Douai pourrait également accueillir sur une centaine d'hectares la deuxième usine de batteries de France, après celle de Stellantis et TotalEnergies à Douvrin, à 30 km de là, dans le Pas-de-Calais.

Pour lancer cette usine, Renault s'appuierait sur le groupe chinois AESC-Envision, d'après les journaux Le Figaro et Les Échos.

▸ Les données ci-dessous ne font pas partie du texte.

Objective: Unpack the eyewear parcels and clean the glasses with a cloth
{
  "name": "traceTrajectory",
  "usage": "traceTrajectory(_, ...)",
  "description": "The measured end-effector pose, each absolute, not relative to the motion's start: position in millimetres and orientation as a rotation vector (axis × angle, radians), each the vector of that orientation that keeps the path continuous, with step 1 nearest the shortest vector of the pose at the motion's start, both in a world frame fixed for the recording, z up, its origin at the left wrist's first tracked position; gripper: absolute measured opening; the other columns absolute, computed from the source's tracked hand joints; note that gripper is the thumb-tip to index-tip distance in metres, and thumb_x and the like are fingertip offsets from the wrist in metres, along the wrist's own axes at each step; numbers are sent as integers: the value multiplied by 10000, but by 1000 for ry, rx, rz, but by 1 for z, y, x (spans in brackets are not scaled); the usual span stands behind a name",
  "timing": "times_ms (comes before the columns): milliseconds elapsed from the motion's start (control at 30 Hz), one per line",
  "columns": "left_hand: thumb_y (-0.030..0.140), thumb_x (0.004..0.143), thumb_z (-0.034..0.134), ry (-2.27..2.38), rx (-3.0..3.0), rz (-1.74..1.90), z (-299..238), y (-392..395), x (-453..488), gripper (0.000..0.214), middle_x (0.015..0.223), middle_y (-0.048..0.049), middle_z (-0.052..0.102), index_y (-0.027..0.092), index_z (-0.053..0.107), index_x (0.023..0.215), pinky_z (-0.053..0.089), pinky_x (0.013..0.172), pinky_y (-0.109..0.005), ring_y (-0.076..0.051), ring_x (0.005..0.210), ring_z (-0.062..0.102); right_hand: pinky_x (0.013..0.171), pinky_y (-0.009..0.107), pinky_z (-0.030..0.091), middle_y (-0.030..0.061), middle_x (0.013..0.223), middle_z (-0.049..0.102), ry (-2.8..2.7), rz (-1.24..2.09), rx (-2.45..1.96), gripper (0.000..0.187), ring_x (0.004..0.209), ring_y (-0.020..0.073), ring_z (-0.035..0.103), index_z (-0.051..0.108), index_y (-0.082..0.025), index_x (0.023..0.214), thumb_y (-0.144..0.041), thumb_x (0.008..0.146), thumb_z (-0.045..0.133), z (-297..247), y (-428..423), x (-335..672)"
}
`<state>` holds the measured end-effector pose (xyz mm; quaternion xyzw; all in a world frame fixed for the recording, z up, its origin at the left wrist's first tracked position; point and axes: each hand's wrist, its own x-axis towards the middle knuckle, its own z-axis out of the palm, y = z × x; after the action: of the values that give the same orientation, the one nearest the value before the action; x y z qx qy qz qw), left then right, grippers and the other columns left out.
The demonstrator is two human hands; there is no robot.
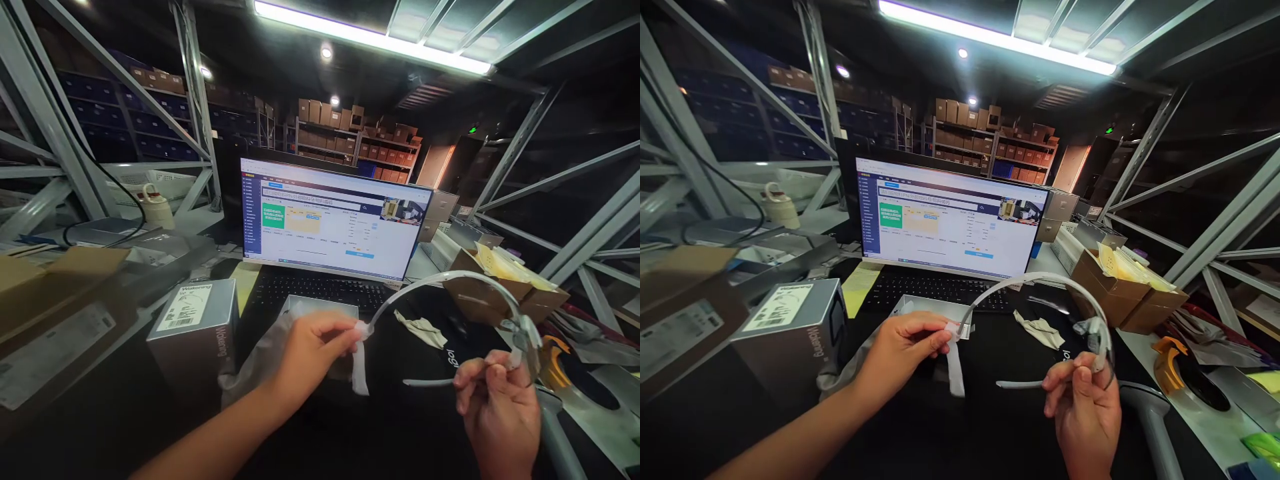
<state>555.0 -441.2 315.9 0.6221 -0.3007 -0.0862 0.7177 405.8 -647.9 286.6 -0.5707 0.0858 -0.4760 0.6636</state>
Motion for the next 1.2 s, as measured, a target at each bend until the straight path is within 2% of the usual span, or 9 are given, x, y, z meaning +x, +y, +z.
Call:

Envision, qui a acheté la division de batteries électriques de Nissan, le grand partenaire japonais de Renault, avait annoncé fin 2020 son intention de s'implanter en France.

- L'emploi -

Alors que Renault avait annoncé en mai 2020 la suppression de 15.000 emplois sur trois ans dans le monde, dont 4.600 en France sans licenciements secs, le groupe "confirme" avec ElectriCity sa volonté "de maintenir une activité industrielle dans les trois sites des Hauts-de-France au-delà de 2025 avec des perspectives de recrutement", est-il écrit dans l'accord.

À la fin mars, ces sites employaient au total environ 4.800 salariés en CDI. Les contrats de travail de ces salariés seront transférés automatiquement à la nouvelle société avec maintien de l'ancienneté.

La direction "envisage" 700 embauches en CDI "entre 2022 et fin 2024", au sein de Renault ElectriCity (la moitié à Maubeuge, l'autre moitié répartie entre Douai et Ruitz), selon le texte.

- Un cadre social "harmonisé" -

L'accord prévoit des négociations pour "harmoniser" le cadre social dans les trois sites, notamment pour l'organisation du temps de travail et la rémunération.

"Les salariés actuels des trois sites intégrés dans la nouvelle filiale" verront "leur rémunération nette inchangée", a relevé Guillaume Ribeyre, délégué CFE-CGC. ll y aura "un réalignement de certaines primes" mais "les rémunérations annuelles seront identiques", a confirmé Fabrice Roze, délégué CFDT.

L'organisation du travail sera "un peu plus flexible" en fonction de la variation d'activité, a indiqué M. Roze.

- Les réactions syndicales -

L'ensemble des syndicats - CGT, CFDT, CFE-CGC, FO, SUD et CFTC - ont décidé de signer l'accord. Mais plusieurs ont prévenu qu'ils seraient vigilants quant au respect des promesses.

La CGT signe "sans trop d'illusions sur les volumes d'activité et les hypothétiques embauches". La CFDT "s'engage" pour "assurer l'avenir de Renault". La CFE-CGC note "l'engagement de la direction à ne fermer aucun site".

FO salue "la création de 700 emplois" et celles espérées dans une usine de batteries. SUD "n'aurait pas signé" sans les promesses d'embauches. Et la CFTC se réjouit "pour l'avenir" des bassins d'emploi.